■ Work to be completed
Find the lines holding the string "writing" in the data, then copy all of them.
____ Given data
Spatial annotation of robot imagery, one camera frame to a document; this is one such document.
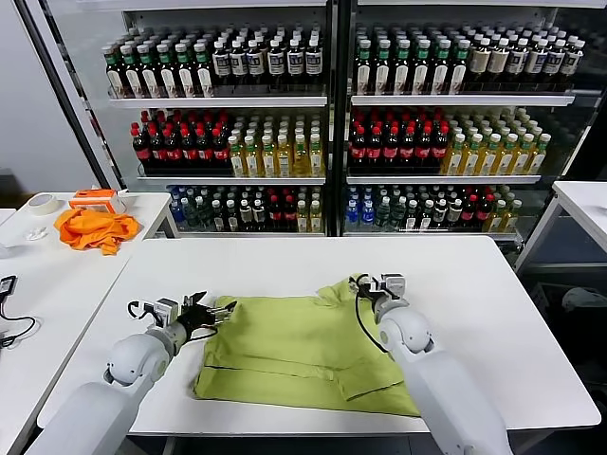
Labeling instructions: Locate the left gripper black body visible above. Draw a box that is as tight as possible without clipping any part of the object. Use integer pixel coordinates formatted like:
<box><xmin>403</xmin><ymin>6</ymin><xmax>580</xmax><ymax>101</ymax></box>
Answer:
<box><xmin>178</xmin><ymin>304</ymin><xmax>217</xmax><ymax>338</ymax></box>

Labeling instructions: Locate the yellow-green t-shirt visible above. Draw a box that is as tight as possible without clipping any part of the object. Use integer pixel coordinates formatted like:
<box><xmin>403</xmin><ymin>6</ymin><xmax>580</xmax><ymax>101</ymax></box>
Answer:
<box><xmin>192</xmin><ymin>279</ymin><xmax>423</xmax><ymax>418</ymax></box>

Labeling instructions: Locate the crumpled orange cloth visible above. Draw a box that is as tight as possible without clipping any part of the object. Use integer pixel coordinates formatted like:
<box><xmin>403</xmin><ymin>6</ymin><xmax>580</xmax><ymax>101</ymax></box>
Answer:
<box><xmin>54</xmin><ymin>209</ymin><xmax>142</xmax><ymax>257</ymax></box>

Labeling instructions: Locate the white side table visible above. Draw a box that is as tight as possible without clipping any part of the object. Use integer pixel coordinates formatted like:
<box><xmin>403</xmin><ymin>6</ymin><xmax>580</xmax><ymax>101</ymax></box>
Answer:
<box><xmin>0</xmin><ymin>191</ymin><xmax>173</xmax><ymax>455</ymax></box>
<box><xmin>514</xmin><ymin>181</ymin><xmax>607</xmax><ymax>274</ymax></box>

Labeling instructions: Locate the orange and white box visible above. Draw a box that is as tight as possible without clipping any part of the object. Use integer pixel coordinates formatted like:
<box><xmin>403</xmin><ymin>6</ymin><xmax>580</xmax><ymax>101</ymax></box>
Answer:
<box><xmin>68</xmin><ymin>188</ymin><xmax>128</xmax><ymax>215</ymax></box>

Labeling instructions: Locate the beige masking tape roll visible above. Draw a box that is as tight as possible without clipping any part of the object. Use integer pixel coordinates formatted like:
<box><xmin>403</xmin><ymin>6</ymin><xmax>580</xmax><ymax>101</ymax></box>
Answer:
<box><xmin>26</xmin><ymin>193</ymin><xmax>61</xmax><ymax>218</ymax></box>

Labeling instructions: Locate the drinks shelf unit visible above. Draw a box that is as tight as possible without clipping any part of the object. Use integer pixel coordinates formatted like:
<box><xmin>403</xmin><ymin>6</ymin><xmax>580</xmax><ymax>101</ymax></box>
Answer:
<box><xmin>16</xmin><ymin>0</ymin><xmax>340</xmax><ymax>240</ymax></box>
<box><xmin>339</xmin><ymin>0</ymin><xmax>607</xmax><ymax>243</ymax></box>

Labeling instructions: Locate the green-cap dark tea bottle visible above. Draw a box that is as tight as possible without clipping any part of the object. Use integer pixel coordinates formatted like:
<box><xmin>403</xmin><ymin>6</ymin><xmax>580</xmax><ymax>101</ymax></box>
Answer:
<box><xmin>156</xmin><ymin>42</ymin><xmax>180</xmax><ymax>100</ymax></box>
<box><xmin>193</xmin><ymin>42</ymin><xmax>215</xmax><ymax>100</ymax></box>
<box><xmin>432</xmin><ymin>39</ymin><xmax>452</xmax><ymax>96</ymax></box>
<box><xmin>393</xmin><ymin>39</ymin><xmax>412</xmax><ymax>96</ymax></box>
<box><xmin>450</xmin><ymin>39</ymin><xmax>471</xmax><ymax>96</ymax></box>
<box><xmin>136</xmin><ymin>42</ymin><xmax>163</xmax><ymax>100</ymax></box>
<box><xmin>374</xmin><ymin>39</ymin><xmax>393</xmax><ymax>96</ymax></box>
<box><xmin>413</xmin><ymin>39</ymin><xmax>432</xmax><ymax>96</ymax></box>
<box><xmin>355</xmin><ymin>39</ymin><xmax>373</xmax><ymax>96</ymax></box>
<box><xmin>102</xmin><ymin>44</ymin><xmax>129</xmax><ymax>100</ymax></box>
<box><xmin>174</xmin><ymin>42</ymin><xmax>197</xmax><ymax>100</ymax></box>
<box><xmin>119</xmin><ymin>43</ymin><xmax>146</xmax><ymax>100</ymax></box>

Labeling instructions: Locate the white-cap blue-label bottle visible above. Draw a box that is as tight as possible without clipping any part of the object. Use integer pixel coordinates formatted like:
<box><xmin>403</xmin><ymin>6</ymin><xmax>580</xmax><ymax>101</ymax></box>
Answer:
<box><xmin>266</xmin><ymin>40</ymin><xmax>285</xmax><ymax>89</ymax></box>
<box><xmin>247</xmin><ymin>40</ymin><xmax>266</xmax><ymax>89</ymax></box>
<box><xmin>212</xmin><ymin>41</ymin><xmax>231</xmax><ymax>89</ymax></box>
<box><xmin>285</xmin><ymin>40</ymin><xmax>304</xmax><ymax>89</ymax></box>
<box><xmin>303</xmin><ymin>39</ymin><xmax>323</xmax><ymax>89</ymax></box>
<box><xmin>230</xmin><ymin>41</ymin><xmax>248</xmax><ymax>89</ymax></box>

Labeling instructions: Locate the dark storage bin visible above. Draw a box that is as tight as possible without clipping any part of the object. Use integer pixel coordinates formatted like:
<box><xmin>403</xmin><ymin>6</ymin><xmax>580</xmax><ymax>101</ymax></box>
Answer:
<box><xmin>530</xmin><ymin>282</ymin><xmax>607</xmax><ymax>333</ymax></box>

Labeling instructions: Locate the white-cap dark drink bottle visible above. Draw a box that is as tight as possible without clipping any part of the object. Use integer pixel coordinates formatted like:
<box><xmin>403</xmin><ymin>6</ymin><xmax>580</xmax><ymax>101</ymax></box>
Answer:
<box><xmin>506</xmin><ymin>38</ymin><xmax>528</xmax><ymax>86</ymax></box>
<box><xmin>542</xmin><ymin>39</ymin><xmax>566</xmax><ymax>86</ymax></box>
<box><xmin>487</xmin><ymin>38</ymin><xmax>510</xmax><ymax>86</ymax></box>
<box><xmin>560</xmin><ymin>40</ymin><xmax>585</xmax><ymax>87</ymax></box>
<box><xmin>524</xmin><ymin>39</ymin><xmax>547</xmax><ymax>86</ymax></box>
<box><xmin>469</xmin><ymin>38</ymin><xmax>492</xmax><ymax>86</ymax></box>

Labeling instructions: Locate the grey cloth bundle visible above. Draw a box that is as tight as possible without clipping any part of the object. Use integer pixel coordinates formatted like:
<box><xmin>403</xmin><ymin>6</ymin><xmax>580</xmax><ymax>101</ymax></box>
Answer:
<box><xmin>561</xmin><ymin>286</ymin><xmax>607</xmax><ymax>314</ymax></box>

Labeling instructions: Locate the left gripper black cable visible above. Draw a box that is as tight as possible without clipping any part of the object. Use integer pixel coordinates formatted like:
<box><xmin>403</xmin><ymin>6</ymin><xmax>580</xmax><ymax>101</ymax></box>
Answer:
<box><xmin>187</xmin><ymin>324</ymin><xmax>220</xmax><ymax>343</ymax></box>

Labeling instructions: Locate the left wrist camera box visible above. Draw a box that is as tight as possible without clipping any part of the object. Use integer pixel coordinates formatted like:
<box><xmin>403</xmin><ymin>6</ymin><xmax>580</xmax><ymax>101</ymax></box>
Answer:
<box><xmin>152</xmin><ymin>297</ymin><xmax>180</xmax><ymax>328</ymax></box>

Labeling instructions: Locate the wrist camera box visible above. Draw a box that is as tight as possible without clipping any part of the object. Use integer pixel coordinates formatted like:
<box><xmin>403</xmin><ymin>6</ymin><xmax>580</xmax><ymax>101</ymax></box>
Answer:
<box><xmin>152</xmin><ymin>297</ymin><xmax>180</xmax><ymax>328</ymax></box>
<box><xmin>377</xmin><ymin>273</ymin><xmax>408</xmax><ymax>302</ymax></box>

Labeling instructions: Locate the left camera black cable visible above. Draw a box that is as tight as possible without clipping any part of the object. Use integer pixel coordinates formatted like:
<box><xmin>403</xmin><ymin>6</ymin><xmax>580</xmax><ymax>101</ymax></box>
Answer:
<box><xmin>126</xmin><ymin>299</ymin><xmax>157</xmax><ymax>323</ymax></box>

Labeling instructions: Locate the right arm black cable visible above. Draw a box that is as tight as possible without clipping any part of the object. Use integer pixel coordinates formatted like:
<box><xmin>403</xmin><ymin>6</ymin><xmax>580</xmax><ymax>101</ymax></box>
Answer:
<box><xmin>348</xmin><ymin>273</ymin><xmax>395</xmax><ymax>355</ymax></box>

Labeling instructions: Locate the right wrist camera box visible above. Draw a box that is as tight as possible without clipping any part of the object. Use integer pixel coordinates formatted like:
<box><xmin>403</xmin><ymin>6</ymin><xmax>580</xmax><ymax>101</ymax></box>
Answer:
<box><xmin>377</xmin><ymin>273</ymin><xmax>408</xmax><ymax>302</ymax></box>

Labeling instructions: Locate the black adapter cable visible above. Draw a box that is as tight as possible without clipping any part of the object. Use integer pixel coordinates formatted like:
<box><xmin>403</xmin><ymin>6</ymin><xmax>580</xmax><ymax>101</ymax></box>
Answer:
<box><xmin>0</xmin><ymin>293</ymin><xmax>38</xmax><ymax>352</ymax></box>

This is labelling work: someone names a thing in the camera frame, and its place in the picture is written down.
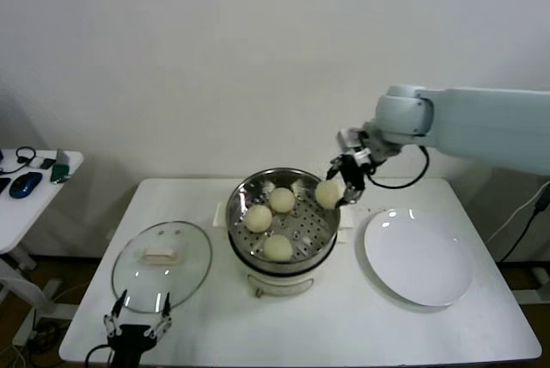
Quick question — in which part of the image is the black headset cable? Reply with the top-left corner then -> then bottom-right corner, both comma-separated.
0,146 -> 38,174

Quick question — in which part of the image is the white table foot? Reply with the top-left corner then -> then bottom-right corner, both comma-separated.
513,265 -> 546,305
36,279 -> 81,330

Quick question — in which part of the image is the white round plate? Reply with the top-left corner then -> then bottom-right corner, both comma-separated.
363,208 -> 473,308

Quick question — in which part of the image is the blue computer mouse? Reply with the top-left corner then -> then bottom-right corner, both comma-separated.
9,172 -> 44,200

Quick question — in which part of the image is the steel steamer basket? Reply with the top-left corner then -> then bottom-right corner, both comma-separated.
213,166 -> 354,277

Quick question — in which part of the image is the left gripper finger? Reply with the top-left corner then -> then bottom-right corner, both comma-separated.
102,289 -> 130,340
144,292 -> 174,341

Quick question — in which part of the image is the white wall cable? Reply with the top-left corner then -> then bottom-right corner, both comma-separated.
485,181 -> 550,243

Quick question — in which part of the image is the glass lid with white handle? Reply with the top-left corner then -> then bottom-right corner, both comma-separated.
111,220 -> 214,315

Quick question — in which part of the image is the green handheld device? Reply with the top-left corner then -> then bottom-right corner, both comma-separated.
50,148 -> 72,184

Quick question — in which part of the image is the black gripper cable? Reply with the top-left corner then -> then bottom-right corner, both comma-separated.
83,343 -> 113,368
367,144 -> 431,191

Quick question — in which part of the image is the white side table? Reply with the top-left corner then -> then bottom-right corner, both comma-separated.
0,150 -> 85,346

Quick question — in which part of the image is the white steamed baozi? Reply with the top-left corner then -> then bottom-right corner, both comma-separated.
262,233 -> 294,264
245,205 -> 274,234
315,181 -> 344,210
268,187 -> 296,214

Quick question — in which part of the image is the black floor cable bundle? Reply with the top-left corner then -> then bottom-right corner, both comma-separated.
26,322 -> 62,346

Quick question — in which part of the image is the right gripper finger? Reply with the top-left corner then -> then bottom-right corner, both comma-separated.
334,182 -> 366,208
326,153 -> 347,181

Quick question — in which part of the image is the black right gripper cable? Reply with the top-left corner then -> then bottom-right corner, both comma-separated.
367,144 -> 431,191

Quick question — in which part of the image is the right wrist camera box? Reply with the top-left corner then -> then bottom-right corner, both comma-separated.
336,126 -> 366,153

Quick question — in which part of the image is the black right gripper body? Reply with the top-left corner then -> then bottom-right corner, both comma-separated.
340,150 -> 372,192

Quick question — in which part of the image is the black power cable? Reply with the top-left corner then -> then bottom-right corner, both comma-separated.
498,189 -> 550,262

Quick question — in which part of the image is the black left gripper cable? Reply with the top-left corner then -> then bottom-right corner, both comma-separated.
83,343 -> 113,368

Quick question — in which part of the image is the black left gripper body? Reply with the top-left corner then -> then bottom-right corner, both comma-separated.
106,324 -> 156,368

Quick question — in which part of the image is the white electric cooker pot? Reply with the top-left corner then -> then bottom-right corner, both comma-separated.
227,230 -> 349,299

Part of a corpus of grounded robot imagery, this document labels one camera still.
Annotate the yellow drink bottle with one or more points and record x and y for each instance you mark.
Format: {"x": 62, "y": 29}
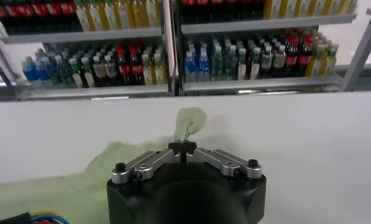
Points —
{"x": 316, "y": 6}
{"x": 95, "y": 15}
{"x": 301, "y": 7}
{"x": 318, "y": 59}
{"x": 147, "y": 71}
{"x": 81, "y": 15}
{"x": 123, "y": 13}
{"x": 138, "y": 12}
{"x": 286, "y": 8}
{"x": 349, "y": 5}
{"x": 151, "y": 12}
{"x": 332, "y": 6}
{"x": 109, "y": 14}
{"x": 271, "y": 8}
{"x": 331, "y": 58}
{"x": 158, "y": 70}

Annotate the small dark drink bottle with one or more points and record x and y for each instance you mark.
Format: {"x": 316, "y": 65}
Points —
{"x": 76, "y": 74}
{"x": 278, "y": 60}
{"x": 242, "y": 65}
{"x": 266, "y": 61}
{"x": 110, "y": 68}
{"x": 254, "y": 64}
{"x": 88, "y": 73}
{"x": 99, "y": 70}

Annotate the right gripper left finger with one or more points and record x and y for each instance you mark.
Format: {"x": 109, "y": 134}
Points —
{"x": 154, "y": 161}

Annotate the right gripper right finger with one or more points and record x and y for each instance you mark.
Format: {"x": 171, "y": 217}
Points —
{"x": 218, "y": 161}

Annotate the blue water bottle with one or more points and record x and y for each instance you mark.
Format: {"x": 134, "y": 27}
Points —
{"x": 203, "y": 64}
{"x": 189, "y": 65}
{"x": 43, "y": 70}
{"x": 30, "y": 71}

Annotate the green t-shirt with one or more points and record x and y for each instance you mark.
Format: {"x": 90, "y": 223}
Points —
{"x": 81, "y": 188}

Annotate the green water bottle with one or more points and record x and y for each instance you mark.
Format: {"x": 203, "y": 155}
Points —
{"x": 217, "y": 62}
{"x": 230, "y": 62}
{"x": 55, "y": 71}
{"x": 66, "y": 71}

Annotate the metal beverage shelf rack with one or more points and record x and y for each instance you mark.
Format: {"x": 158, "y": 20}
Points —
{"x": 81, "y": 36}
{"x": 264, "y": 22}

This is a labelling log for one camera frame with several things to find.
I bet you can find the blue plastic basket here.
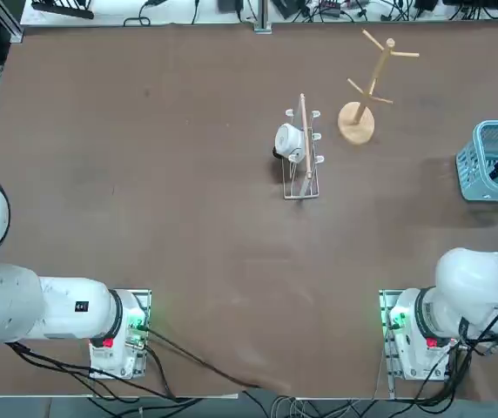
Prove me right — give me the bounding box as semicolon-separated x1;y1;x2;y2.
454;120;498;202

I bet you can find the wooden tree cup rack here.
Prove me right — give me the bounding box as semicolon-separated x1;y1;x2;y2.
337;29;421;146

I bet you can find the white cup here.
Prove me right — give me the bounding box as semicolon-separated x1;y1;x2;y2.
273;123;307;160

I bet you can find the black power strip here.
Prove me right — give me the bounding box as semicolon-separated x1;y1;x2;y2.
30;0;96;21

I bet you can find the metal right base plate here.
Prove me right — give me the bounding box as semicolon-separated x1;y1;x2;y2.
378;288;450;400

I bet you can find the metal base plate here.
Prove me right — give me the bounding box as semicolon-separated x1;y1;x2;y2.
90;287;153;379
378;288;450;400

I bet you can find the white wire cup rack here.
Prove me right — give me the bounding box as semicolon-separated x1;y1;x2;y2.
282;92;325;201

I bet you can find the black right base cable bundle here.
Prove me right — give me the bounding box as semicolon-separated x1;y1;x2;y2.
414;339;476;404

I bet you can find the black base cable bundle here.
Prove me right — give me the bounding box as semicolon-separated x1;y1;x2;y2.
4;341;180;402
414;339;476;404

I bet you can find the aluminium profile post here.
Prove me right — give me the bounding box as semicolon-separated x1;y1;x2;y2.
252;0;274;34

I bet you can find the tangled cable bundle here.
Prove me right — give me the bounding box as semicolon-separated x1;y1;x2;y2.
244;389;407;418

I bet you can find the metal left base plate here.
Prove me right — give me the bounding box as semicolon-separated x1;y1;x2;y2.
90;287;153;379

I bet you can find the black looped cable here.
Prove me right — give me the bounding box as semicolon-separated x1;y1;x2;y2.
123;0;163;28

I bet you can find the black left base cable bundle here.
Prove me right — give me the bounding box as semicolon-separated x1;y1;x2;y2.
4;341;180;402

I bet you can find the aluminium frame rail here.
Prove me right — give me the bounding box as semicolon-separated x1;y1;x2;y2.
0;0;24;44

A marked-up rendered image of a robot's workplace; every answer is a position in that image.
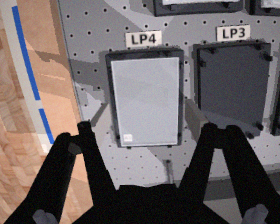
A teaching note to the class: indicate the white button panel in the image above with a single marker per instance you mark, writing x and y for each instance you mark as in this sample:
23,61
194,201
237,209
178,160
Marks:
220,197

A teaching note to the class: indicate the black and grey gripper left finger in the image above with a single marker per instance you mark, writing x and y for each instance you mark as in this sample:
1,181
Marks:
47,194

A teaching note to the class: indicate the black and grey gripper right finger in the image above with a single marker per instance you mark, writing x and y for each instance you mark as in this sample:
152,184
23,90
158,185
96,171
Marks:
257,199

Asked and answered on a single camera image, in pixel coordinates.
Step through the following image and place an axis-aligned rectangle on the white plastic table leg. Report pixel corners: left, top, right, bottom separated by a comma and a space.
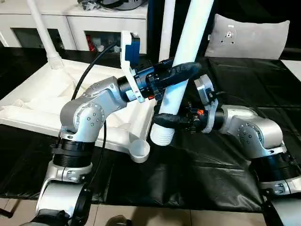
160, 0, 176, 64
26, 0, 63, 70
150, 0, 215, 146

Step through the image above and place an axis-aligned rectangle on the white plastic table top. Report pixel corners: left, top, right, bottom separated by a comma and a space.
0, 58, 156, 164

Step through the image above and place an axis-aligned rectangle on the grey cushion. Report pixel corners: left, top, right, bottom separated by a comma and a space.
204, 13, 291, 60

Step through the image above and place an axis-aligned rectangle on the grey helmet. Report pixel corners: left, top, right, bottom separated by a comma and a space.
100, 0, 144, 10

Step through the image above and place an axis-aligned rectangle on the dark clutter pile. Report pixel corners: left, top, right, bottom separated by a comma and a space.
82, 0, 102, 11

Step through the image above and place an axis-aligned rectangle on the white sideboard with glass doors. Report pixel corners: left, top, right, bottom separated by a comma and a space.
0, 0, 148, 51

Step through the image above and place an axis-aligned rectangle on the black stand leg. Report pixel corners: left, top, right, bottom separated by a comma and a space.
0, 207, 15, 219

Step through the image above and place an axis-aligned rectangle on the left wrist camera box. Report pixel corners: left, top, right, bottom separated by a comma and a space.
119, 30, 145, 104

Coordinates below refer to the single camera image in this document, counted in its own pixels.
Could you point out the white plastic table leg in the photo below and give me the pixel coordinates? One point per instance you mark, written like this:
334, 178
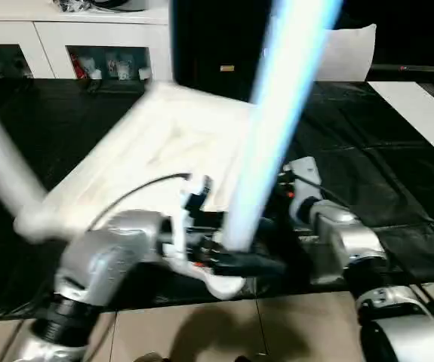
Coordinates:
1, 158
269, 132

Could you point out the white plastic table top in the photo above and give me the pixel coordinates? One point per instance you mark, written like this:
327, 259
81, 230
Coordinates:
145, 143

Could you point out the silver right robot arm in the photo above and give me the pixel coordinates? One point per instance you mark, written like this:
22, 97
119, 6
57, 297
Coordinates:
352, 234

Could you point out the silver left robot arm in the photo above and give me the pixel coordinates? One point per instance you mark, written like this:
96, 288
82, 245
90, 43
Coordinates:
103, 256

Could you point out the black work mat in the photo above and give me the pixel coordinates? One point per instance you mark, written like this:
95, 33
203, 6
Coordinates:
371, 132

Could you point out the black robot foot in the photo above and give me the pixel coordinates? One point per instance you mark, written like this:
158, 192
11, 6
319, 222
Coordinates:
150, 357

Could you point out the grey cushion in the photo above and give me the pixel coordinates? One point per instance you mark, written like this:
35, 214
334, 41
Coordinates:
348, 56

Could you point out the white board on right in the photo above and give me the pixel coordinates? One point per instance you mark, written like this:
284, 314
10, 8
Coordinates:
420, 113

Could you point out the black cabinet with gold label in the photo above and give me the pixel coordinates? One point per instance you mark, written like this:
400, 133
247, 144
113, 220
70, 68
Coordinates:
209, 37

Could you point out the black monitor with red logo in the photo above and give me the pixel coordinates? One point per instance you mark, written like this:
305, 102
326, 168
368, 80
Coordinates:
420, 68

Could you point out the small white jar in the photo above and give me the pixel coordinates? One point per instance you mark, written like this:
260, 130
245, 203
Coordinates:
96, 74
144, 72
123, 71

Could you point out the white glass-door cabinet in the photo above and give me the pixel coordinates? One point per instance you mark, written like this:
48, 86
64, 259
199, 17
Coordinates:
107, 34

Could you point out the grey round helmet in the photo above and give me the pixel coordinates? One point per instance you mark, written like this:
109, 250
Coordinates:
122, 3

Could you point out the dark clutter pile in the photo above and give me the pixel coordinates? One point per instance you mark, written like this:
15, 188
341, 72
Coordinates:
75, 4

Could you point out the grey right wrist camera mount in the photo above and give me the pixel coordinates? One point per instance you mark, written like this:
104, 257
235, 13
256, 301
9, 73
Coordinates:
307, 169

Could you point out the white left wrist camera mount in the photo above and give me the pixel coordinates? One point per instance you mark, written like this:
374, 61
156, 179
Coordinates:
179, 226

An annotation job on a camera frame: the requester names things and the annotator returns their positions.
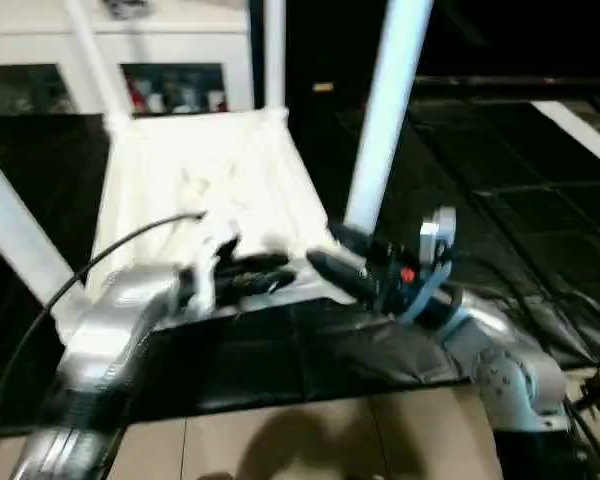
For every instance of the dark object on cabinet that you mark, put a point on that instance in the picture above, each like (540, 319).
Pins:
(128, 8)

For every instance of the white glass-door cabinet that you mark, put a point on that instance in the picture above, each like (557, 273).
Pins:
(110, 50)

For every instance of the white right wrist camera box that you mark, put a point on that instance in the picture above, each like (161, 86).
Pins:
(430, 250)

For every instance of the small beige tag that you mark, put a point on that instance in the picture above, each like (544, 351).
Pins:
(323, 88)

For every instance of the white flat board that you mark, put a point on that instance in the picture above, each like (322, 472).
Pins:
(580, 130)

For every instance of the black metal bar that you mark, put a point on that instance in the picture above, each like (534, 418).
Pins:
(510, 86)

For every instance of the white plastic children's table top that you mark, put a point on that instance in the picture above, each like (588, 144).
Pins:
(200, 180)

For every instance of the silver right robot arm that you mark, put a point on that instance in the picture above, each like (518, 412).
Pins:
(500, 360)

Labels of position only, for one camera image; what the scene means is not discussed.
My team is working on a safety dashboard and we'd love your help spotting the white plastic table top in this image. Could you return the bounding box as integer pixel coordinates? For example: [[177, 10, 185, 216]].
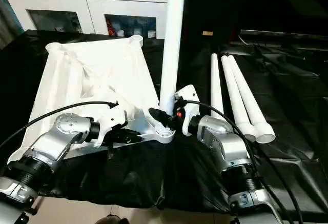
[[7, 34, 178, 169]]

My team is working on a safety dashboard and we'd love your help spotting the white plastic table leg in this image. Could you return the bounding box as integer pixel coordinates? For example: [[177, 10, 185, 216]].
[[210, 53, 224, 120], [227, 56, 276, 144], [220, 54, 257, 143], [154, 0, 186, 138]]

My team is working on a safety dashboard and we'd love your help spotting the black plastic mat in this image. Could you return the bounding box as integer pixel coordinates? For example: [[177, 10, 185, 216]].
[[0, 29, 328, 214]]

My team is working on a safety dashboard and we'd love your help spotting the black flat panel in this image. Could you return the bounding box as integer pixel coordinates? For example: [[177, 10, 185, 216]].
[[239, 29, 328, 43]]

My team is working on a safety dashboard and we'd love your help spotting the white cabinet with glass doors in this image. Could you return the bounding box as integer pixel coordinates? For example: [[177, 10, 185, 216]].
[[4, 0, 172, 40]]

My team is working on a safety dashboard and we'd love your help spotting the grey and blue curtain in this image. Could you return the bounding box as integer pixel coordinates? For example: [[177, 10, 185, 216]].
[[0, 0, 24, 52]]

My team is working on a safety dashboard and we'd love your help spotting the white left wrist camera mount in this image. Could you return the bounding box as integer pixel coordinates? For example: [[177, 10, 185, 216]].
[[96, 100, 129, 148]]

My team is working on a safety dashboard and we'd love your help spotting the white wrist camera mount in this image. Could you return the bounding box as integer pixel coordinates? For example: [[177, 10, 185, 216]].
[[96, 100, 129, 148], [175, 84, 201, 137]]

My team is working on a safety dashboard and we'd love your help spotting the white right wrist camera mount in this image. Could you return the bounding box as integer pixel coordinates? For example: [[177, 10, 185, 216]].
[[175, 84, 201, 137]]

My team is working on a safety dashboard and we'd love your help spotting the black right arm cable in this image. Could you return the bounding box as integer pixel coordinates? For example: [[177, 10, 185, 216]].
[[179, 97, 306, 224]]
________
■ Response box
A teaching note to the class: indicate the white button panel in the image above with a single marker per instance you mark, writing x and y for each instance you mark as in this sample:
A teaching note to the class: indicate the black and grey gripper left finger in the image above with a single marker per instance you mark, writing x and y for each instance you mark as in this sample:
A teaching note to the class: indicate the black and grey gripper right finger in the image above with a single marker per instance you mark, writing x and y for each instance you mark as in this sample:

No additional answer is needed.